Lebanon’s troubles don’t include civil war

Rami G Khouri writes: Following events in Lebanon from the United States, as I have done during the past week, leaves one with the impression that most media in the U.S. are eager to see a resumption of the devastating and wasteful civil war that ravaged Lebanon for 15 years until 1990. Virtually every story on Lebanon is framed in the lens of the possible return to sectarian civil strife as a result of the spillover of the Syrian conflict.

The reality seems rather different to me, despite the many weaknesses and dysfunctional aspects of Lebanese governance. The international press corps and many in the political classes should wise up and see the country as something more than a bomb waiting to explode repeatedly.

The political tensions and a handful of local clashes following the assassination last Friday of Internal Security Forces Intelligence Bureau head Brig. Gen. Wissam al-Hasan reflected a tragic but rather routine sequence of sentiments and events, in this country where political assassinations have occurred regularly for half a century.

Millions of Lebanese instantly feared a recurrence of the serial political killings that followed the assassination of the late Prime Minister Rafik Hariri in early 2005. Some took to the streets to express themselves in the time-tested manner of burning tires and blocking a few streets.

At the Hasan funeral Sunday, the weaknesses and amateurism of some Lebanese politicians surfaced. Understandably angry members of the March 14 coalition in opposition fired up the crowd by demanding the resignation of the government of Prime Minister Najib Mikati.

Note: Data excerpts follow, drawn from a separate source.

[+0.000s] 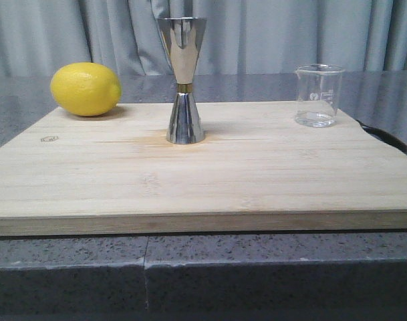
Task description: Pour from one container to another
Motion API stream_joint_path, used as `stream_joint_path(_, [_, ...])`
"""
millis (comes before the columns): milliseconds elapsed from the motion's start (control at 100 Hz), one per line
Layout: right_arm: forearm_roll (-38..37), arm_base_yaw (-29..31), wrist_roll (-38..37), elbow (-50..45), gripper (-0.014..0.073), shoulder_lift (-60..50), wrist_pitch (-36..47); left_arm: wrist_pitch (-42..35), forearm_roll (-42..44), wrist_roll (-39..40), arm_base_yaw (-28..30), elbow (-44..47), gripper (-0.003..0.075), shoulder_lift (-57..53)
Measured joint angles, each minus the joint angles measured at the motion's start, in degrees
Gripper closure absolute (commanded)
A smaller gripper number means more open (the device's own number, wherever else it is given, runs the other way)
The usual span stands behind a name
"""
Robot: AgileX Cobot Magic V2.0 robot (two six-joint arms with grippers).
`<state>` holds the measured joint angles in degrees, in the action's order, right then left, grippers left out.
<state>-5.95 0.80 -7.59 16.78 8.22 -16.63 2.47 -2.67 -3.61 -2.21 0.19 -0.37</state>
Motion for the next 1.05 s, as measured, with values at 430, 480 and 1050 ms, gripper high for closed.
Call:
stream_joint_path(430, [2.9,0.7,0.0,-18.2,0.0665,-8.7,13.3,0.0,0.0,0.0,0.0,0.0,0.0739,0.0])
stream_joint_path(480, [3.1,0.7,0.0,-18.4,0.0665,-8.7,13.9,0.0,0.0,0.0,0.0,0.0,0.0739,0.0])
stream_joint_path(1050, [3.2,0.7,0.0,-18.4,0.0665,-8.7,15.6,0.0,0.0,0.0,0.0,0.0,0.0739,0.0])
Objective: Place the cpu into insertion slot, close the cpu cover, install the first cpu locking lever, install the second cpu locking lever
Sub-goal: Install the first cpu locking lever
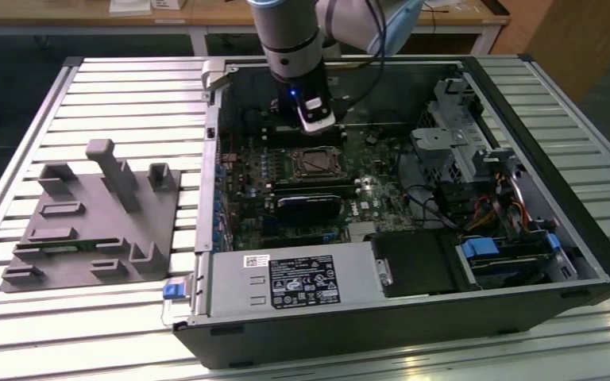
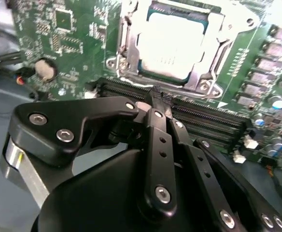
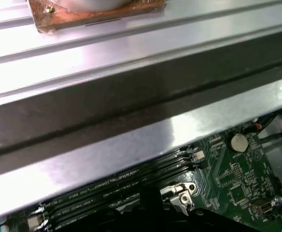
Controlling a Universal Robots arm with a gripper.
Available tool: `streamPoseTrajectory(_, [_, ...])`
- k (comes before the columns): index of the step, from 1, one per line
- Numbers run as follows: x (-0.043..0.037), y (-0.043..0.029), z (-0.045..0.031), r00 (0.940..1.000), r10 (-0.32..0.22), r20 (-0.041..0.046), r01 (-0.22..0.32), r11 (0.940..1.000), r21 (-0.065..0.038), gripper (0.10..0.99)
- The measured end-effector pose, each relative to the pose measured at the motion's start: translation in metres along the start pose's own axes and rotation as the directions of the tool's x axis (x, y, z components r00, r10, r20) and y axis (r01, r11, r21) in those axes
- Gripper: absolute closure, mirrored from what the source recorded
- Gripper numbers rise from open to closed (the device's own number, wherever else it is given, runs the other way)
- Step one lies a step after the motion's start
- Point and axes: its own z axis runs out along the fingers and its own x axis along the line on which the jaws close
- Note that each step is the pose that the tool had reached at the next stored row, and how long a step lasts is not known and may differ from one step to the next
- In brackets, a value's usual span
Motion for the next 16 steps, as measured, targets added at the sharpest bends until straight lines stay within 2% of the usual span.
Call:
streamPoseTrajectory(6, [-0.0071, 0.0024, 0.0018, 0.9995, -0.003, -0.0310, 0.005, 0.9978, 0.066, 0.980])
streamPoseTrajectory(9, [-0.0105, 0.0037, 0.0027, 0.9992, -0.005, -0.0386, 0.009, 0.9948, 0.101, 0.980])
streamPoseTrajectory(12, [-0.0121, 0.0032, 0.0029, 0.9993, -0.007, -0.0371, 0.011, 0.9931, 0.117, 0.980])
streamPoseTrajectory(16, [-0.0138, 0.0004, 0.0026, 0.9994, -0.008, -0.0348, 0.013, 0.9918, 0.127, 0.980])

Former Prime Minister Fouad Siniora, normally a rational man who shouldered the responsibility of power with great dignity and resolve in the difficult years following the Hariri assassination, succumbed to a moment of reckless silliness when he said Sunday that Mikati’s Cabinet was a “government of assassination,” given the numerous assassinations that occurred during the years when March 14 and Siniora ran the government.

His and other fiery statements prompted a small crowd of excited youth to try and storm the government headquarters in central Beirut, and they were quickly dispersed by some forceful work by the internal security forces.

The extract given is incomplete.